EXERCISE INSTRUCTIONS: In your reply, write out each entry exactly as given.

Records drawn from a dataset:
= Beginning of Section =

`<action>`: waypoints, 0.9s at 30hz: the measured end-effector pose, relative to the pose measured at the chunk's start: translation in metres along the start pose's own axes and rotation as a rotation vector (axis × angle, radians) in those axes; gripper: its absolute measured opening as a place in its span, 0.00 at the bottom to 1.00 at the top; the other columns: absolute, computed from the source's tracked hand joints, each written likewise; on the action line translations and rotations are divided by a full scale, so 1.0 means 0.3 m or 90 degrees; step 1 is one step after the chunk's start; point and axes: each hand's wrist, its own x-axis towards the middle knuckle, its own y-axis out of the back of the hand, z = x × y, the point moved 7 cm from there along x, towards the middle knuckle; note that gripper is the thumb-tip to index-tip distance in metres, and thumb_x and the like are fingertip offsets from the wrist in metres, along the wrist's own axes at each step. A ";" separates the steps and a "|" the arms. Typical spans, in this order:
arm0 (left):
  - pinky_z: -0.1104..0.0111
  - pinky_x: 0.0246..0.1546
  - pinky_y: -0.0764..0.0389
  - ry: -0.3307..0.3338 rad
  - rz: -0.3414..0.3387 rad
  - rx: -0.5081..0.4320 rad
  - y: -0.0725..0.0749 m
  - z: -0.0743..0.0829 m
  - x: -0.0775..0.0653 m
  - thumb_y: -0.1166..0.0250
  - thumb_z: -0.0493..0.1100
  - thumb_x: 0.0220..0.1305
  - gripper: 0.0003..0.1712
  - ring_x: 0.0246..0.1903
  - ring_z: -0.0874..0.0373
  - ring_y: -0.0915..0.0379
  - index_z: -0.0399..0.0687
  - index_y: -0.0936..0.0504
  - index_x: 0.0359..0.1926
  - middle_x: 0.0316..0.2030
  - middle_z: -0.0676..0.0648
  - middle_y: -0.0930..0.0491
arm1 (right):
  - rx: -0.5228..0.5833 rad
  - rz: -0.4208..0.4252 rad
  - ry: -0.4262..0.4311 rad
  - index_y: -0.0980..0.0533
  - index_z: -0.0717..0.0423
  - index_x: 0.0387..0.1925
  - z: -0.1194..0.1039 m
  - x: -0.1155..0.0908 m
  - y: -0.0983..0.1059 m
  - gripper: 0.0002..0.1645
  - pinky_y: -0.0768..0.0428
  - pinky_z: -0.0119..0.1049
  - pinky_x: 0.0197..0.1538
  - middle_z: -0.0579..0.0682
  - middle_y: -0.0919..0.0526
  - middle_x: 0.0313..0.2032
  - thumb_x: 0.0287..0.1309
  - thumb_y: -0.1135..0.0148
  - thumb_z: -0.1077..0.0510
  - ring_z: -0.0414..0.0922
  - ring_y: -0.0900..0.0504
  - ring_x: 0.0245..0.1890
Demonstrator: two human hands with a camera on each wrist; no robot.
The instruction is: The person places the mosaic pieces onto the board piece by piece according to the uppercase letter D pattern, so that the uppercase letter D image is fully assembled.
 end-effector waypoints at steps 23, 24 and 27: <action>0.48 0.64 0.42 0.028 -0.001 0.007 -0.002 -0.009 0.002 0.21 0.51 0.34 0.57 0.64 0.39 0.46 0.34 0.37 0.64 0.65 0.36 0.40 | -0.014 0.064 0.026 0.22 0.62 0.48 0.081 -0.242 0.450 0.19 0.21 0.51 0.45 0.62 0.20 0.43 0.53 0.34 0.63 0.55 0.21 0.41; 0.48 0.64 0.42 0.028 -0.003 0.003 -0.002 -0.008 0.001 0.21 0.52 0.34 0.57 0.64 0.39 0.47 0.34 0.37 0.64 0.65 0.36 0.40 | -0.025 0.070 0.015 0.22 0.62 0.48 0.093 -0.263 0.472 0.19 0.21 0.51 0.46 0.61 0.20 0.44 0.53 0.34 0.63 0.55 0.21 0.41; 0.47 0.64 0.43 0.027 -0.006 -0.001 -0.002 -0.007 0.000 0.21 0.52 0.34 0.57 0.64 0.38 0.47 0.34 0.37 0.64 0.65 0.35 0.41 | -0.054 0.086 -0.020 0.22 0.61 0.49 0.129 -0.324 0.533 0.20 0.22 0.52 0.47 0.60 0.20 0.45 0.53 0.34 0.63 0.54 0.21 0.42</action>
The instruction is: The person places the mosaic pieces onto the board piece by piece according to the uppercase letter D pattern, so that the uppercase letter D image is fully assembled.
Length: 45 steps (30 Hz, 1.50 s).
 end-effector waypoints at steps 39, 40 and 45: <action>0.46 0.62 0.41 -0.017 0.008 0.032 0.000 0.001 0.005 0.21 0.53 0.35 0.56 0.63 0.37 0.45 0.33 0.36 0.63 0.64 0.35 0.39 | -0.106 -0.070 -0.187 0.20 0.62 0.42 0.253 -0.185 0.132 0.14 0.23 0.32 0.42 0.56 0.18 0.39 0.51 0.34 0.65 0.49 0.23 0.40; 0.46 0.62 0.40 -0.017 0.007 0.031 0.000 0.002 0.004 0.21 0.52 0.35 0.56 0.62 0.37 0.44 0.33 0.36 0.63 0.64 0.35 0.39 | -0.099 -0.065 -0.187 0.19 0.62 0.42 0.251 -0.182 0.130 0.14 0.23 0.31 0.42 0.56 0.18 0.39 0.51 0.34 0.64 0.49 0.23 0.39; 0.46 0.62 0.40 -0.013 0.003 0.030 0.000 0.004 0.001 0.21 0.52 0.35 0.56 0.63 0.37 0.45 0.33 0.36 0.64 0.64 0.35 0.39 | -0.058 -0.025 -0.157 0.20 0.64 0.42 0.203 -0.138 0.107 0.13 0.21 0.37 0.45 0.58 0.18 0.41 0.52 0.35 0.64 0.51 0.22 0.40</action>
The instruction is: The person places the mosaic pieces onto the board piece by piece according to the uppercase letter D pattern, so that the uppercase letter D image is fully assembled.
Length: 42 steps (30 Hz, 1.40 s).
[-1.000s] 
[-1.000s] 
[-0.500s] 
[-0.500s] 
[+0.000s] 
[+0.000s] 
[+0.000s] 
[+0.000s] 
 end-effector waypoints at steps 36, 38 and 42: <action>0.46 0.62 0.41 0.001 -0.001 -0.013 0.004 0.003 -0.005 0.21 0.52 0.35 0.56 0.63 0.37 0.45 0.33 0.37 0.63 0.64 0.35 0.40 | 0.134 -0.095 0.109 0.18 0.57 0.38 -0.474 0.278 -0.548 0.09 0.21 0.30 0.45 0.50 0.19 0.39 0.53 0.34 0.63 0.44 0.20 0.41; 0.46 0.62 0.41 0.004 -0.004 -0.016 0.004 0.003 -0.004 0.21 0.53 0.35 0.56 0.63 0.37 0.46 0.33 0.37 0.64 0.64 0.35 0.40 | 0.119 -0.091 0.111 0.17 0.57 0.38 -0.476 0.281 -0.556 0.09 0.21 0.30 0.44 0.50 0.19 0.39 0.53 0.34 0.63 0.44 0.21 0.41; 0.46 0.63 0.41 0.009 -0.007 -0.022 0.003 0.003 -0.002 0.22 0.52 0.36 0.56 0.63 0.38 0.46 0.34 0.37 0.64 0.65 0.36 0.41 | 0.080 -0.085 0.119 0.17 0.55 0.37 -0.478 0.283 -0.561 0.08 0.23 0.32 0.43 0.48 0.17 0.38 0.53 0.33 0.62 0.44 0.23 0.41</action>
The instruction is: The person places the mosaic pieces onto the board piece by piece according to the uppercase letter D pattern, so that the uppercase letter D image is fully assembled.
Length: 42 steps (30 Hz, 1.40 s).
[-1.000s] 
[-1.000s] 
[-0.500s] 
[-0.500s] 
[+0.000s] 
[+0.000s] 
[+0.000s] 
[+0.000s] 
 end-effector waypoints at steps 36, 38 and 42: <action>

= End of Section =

ANSWER FOR THIS EXERCISE:
`<action>`: waypoints, 0.9s at 30hz: the measured end-effector pose, relative to the pose measured at the chunk's start: translation in metres along the start pose's own axes and rotation as a rotation vector (axis × angle, radians) in those axes; gripper: its absolute measured opening as a place in its span, 0.00 at the bottom to 1.00 at the top; the other columns: absolute, computed from the source's tracked hand joints, each written likewise; on the action line translations and rotations are divided by a full scale, so 1.0 means 0.3 m or 90 degrees; step 1 is one step after the chunk's start; point and axes: each hand's wrist, its own x-axis towards the middle knuckle, its own y-axis out of the back of the hand, z = x × y, the point moved 7 cm from there along x, towards the middle knuckle; note that gripper is the thumb-tip to index-tip distance in metres, and thumb_x and the like are fingertip offsets from the wrist in metres, along the wrist's own axes at each step. A ";" separates the steps and a "|" the arms. Typical spans, in this order:
arm0 (left):
  - pinky_z: -0.1104..0.0111
  - pinky_x: 0.0246..0.1546
  - pinky_y: -0.0764..0.0389
  - ry: -0.3307..0.3338 rad
  - rz: -0.3414..0.3387 rad
  - rx: -0.5081..0.4320 rad
  - y: -0.0725..0.0749 m
  - z: -0.0743..0.0829 m
  - x: -0.0775..0.0653 m
  - thumb_y: -0.1166..0.0250
  - thumb_z: -0.0493..0.1100
  - thumb_x: 0.0220..0.1305
  - gripper: 0.0003..0.1712
  - ring_x: 0.0246..0.1903
  - ring_z: -0.0874..0.0373
  - ring_y: -0.0915..0.0379
  - index_z: -0.0399..0.0687
  - index_y: -0.0936..0.0504
  - index_x: 0.0359..0.1926
  - middle_x: 0.0316..0.2030
  - middle_z: -0.0676..0.0648
  - middle_y: -0.0930..0.0491
arm1 (right):
  - rx: -0.5228..0.5833 rad
  - rz: -0.4208..0.4252 rad
  - ry: -0.4262..0.4311 rad
  - index_y: -0.0980..0.0533
  - index_z: -0.0717..0.0423
  - index_x: 0.0387..0.1925
  - z: -0.1194..0.1039 m
  - x: -0.1155..0.0908 m
  - y: -0.0983..0.1059 m
  - gripper: 0.0002..0.1645
  - pinky_y: -0.0768..0.0428
  - pinky_z: -0.0119..0.1049
  - pinky_x: 0.0197..0.1538
  - middle_z: -0.0579..0.0682
  - middle_y: -0.0919..0.0526
  - middle_x: 0.0313..0.2032
  - thumb_x: 0.0287..0.1309
  - thumb_y: -0.1135..0.0148
  - thumb_z: -0.1077..0.0510
  - ring_z: -0.0414..0.0922
  - ring_y: -0.0900..0.0504
  - ring_x: 0.0245..0.1890
Demonstrator: two human hands with a camera on each wrist; no robot.
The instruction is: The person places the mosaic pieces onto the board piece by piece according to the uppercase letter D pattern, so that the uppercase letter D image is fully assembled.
 end-effector waypoints at steps 23, 24 and 27: <action>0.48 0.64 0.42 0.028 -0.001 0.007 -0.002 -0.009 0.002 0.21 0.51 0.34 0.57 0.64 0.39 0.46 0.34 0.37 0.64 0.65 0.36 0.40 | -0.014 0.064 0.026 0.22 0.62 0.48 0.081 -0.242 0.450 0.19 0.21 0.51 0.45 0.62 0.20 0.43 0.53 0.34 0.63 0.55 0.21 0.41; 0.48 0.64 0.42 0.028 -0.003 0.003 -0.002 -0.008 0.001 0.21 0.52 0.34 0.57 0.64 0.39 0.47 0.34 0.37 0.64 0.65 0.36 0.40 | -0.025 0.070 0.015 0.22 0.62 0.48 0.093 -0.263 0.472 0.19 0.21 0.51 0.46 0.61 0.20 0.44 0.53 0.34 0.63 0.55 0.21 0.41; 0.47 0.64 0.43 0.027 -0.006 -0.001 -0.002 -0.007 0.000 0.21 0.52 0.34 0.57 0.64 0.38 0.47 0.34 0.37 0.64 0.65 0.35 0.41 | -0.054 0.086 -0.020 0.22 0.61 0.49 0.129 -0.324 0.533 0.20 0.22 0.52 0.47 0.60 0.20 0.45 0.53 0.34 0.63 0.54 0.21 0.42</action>
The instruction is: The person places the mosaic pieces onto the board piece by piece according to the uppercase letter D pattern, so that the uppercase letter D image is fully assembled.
Length: 45 steps (30 Hz, 1.50 s).
 end-effector waypoints at steps 39, 40 and 45: <action>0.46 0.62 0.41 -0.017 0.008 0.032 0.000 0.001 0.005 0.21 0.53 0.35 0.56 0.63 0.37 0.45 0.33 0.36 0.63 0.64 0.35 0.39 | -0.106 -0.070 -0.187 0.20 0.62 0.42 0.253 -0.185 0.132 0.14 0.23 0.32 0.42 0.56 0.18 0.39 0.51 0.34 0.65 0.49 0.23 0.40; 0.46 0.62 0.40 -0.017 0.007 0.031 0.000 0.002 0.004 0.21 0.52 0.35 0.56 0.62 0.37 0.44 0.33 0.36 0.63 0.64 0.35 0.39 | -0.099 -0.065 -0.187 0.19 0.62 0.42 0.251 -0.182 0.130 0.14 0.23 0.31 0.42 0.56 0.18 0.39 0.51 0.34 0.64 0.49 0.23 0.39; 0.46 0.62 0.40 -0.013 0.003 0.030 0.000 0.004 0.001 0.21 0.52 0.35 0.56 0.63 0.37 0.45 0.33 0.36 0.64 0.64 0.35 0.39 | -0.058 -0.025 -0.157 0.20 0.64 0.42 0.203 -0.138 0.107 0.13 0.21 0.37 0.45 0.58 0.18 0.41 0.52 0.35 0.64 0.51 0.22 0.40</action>
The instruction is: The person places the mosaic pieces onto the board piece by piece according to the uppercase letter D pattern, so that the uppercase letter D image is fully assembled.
Length: 42 steps (30 Hz, 1.40 s).
[-1.000s] 
[-1.000s] 
[-0.500s] 
[-0.500s] 
[+0.000s] 
[+0.000s] 
[+0.000s] 
[+0.000s] 
 end-effector waypoints at steps 36, 38 and 42: <action>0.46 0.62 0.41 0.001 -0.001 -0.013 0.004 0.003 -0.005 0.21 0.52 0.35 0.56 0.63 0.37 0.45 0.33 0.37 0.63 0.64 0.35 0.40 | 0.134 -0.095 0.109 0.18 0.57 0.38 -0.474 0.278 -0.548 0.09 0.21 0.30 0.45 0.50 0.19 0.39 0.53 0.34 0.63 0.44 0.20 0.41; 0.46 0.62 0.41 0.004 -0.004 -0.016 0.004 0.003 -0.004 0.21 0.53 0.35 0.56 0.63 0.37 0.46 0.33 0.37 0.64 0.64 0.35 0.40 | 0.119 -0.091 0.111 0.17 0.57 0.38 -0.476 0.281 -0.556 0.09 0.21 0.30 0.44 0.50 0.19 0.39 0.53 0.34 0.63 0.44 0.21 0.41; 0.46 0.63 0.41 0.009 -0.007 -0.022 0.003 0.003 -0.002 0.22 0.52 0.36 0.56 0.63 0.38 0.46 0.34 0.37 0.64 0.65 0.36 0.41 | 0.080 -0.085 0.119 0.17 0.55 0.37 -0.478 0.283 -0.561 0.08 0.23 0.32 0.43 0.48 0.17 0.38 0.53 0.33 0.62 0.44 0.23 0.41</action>
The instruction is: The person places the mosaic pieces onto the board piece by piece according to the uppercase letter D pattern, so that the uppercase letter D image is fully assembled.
Length: 42 steps (30 Hz, 1.40 s).
[-1.000s] 
[-1.000s] 
[-0.500s] 
[-0.500s] 
[+0.000s] 
[+0.000s] 
[+0.000s] 
[+0.000s] 
 end-effector waypoints at steps 36, 38 and 42: <action>

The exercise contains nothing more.